If a line in the data holds the string "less", list it.
==== The records
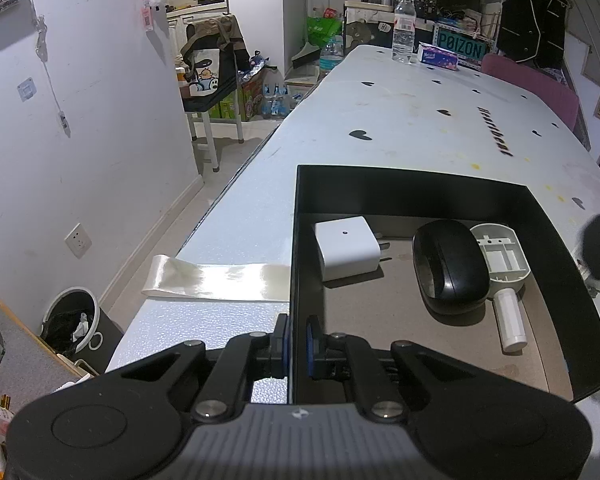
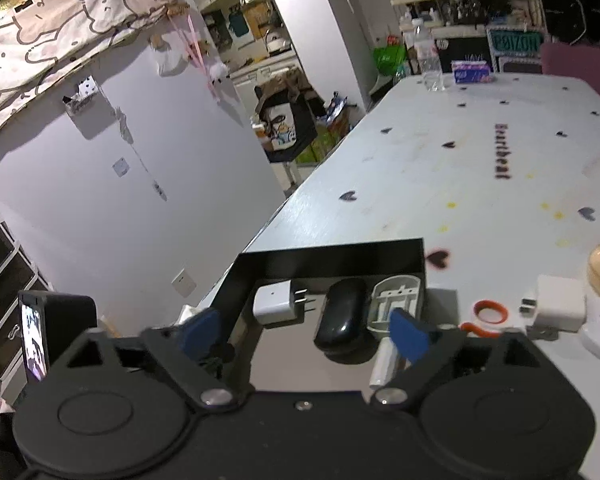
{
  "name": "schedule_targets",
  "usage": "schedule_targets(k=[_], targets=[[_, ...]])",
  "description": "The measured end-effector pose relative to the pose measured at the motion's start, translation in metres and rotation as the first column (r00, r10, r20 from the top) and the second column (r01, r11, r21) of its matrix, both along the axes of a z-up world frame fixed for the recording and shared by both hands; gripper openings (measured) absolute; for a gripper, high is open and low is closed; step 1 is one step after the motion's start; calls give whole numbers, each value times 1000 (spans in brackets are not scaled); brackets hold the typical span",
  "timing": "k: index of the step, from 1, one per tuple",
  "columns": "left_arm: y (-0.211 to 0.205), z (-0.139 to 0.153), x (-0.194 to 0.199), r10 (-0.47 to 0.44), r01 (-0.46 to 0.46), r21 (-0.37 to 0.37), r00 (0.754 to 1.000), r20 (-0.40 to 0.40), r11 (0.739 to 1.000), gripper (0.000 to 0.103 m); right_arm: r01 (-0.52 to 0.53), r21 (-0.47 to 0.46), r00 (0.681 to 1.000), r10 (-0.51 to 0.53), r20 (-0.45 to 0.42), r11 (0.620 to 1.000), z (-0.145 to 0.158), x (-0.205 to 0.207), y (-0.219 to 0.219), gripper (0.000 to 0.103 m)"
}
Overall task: Organize rigid objects
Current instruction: 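Withdraw the right gripper from the box toward the black smartwatch, then grasp the black smartwatch with the right gripper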
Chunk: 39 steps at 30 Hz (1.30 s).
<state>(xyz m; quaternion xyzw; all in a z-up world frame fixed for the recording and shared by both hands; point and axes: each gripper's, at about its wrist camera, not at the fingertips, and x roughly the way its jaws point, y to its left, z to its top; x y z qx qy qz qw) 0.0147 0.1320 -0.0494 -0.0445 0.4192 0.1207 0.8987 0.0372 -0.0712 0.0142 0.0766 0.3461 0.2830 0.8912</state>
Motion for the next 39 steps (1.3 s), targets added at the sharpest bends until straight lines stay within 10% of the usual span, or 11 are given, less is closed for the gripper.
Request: schedule_targets(k=[18,22,32,39], targets=[[-1,-1,-1,9,-9,8,1000,-2,1000,8,273,-67,957,-264,120,960,-33,1,-83,102],[-1,-1,-1,9,-9,7,1000,-2,1000,8,239,-79,970,-235,59,968,-52,7,-90,79],[-1,0,-1,9,-9,6,1000,-2,1000,8,106,-244,994,-100,36,964,-85,8,-70,72],[-2,0,-1,9,-9,7,1000,-2,1000,8,-55,-230,998,55,-4,972,-92,27,-74,47]])
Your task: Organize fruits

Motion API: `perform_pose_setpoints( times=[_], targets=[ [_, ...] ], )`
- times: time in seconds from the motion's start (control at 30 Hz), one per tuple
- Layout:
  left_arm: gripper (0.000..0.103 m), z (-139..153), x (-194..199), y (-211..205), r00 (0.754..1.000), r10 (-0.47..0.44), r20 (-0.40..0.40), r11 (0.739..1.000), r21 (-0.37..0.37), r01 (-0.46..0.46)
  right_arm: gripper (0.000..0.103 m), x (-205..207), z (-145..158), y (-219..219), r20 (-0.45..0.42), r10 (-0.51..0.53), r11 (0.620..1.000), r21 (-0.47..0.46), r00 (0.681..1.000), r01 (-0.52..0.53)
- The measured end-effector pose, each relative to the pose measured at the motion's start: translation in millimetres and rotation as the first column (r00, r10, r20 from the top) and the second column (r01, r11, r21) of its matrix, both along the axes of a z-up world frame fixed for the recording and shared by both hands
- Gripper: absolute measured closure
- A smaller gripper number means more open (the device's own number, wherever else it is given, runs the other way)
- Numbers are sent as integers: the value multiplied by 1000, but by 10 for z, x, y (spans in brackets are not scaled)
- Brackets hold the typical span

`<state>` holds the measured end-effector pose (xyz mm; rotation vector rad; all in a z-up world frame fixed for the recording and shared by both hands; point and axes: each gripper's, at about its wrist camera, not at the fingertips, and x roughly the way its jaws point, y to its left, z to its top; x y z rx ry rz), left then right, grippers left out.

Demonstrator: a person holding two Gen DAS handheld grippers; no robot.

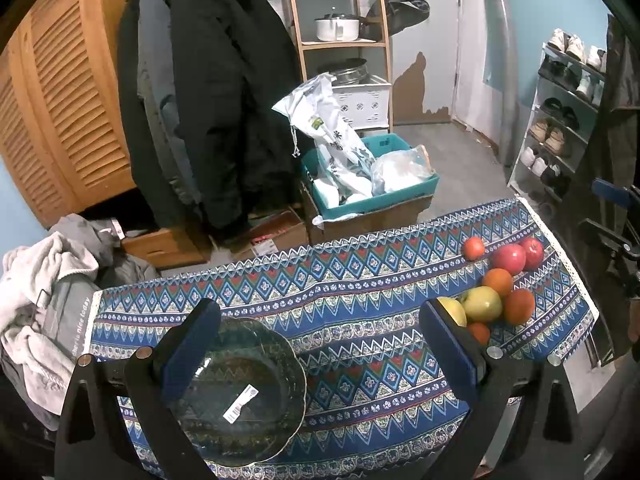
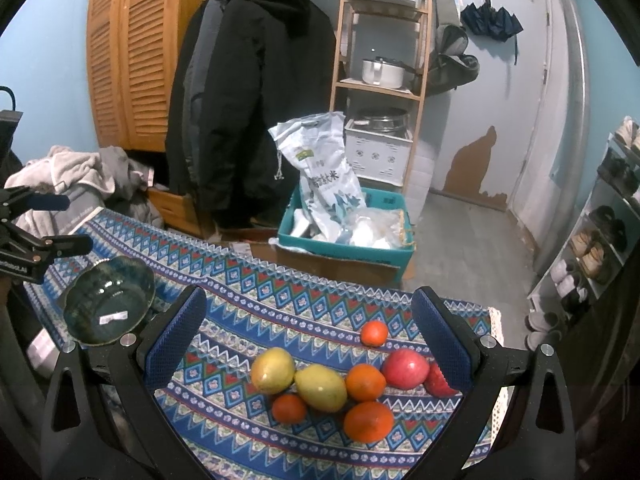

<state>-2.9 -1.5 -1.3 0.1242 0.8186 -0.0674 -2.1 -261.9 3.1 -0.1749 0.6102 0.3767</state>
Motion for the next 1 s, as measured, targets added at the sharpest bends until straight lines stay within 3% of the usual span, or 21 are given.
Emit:
perform_pose_setpoints(
  times=[1.0],
  targets=[
    [3, -4, -29, 52, 1000, 10, -7, 1000, -24, -11, 2, 13, 25, -6, 31, -40, 999, -6, 999, 41]
  ],
)
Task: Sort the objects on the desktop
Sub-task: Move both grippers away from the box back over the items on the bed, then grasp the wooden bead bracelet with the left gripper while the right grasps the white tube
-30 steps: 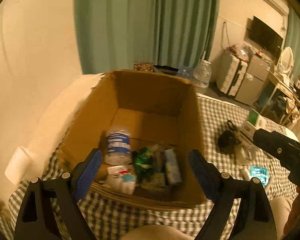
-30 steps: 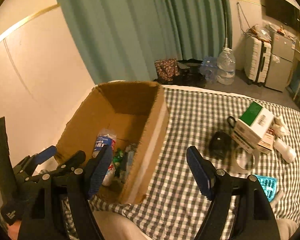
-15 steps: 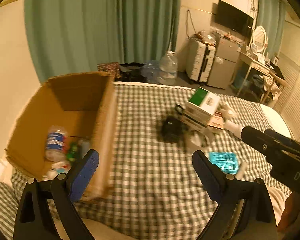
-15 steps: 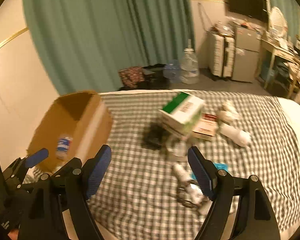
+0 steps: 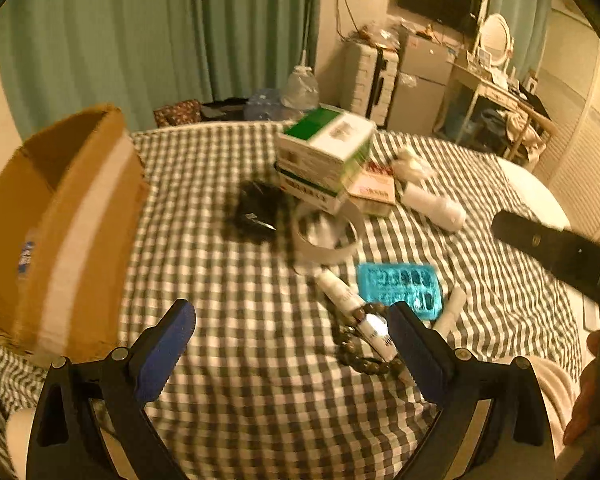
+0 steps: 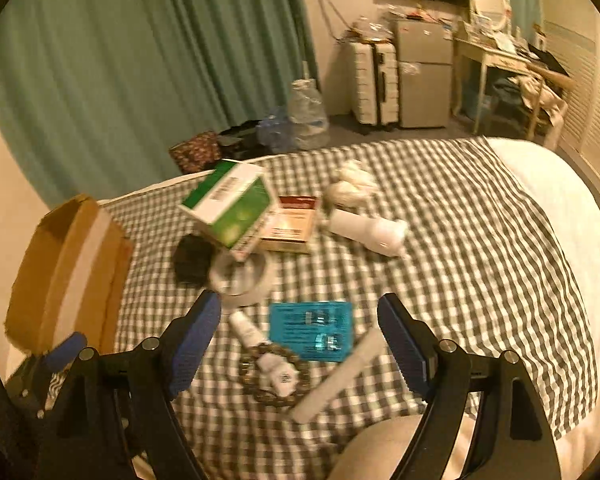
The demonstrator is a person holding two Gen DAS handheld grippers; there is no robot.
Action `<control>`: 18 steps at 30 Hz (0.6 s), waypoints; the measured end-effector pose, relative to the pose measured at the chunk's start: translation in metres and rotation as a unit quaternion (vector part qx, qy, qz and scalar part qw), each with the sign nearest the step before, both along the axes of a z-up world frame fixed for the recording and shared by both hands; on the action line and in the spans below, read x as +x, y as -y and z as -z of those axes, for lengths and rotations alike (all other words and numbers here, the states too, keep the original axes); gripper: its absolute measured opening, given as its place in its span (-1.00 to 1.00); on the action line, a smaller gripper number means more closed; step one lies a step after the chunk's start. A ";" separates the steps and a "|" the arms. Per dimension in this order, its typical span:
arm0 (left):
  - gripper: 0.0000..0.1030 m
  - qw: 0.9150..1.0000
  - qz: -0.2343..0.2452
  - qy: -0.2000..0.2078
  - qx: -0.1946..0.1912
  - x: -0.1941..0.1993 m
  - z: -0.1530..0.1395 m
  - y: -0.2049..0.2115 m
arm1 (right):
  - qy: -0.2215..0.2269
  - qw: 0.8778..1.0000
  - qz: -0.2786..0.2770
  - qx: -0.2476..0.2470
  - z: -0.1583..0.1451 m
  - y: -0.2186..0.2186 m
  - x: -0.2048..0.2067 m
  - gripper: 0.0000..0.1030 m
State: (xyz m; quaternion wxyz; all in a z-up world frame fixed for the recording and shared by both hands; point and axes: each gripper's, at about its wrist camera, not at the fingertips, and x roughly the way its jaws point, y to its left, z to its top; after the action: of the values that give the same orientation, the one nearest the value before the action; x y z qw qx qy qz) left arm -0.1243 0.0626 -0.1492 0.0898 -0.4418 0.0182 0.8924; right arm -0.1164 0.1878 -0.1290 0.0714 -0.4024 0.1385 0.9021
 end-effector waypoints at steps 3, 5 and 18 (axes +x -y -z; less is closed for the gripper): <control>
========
— Response area —
Motion for the next 39 steps (1.3 s), targets added at the sharpest bends until straight lines stay within 10% of the usual span, or 11 are given, less is closed for the gripper.
 end-effector waypoints at steps 3, 5 and 18 (axes +x -y -z; less is closed for the gripper): <control>

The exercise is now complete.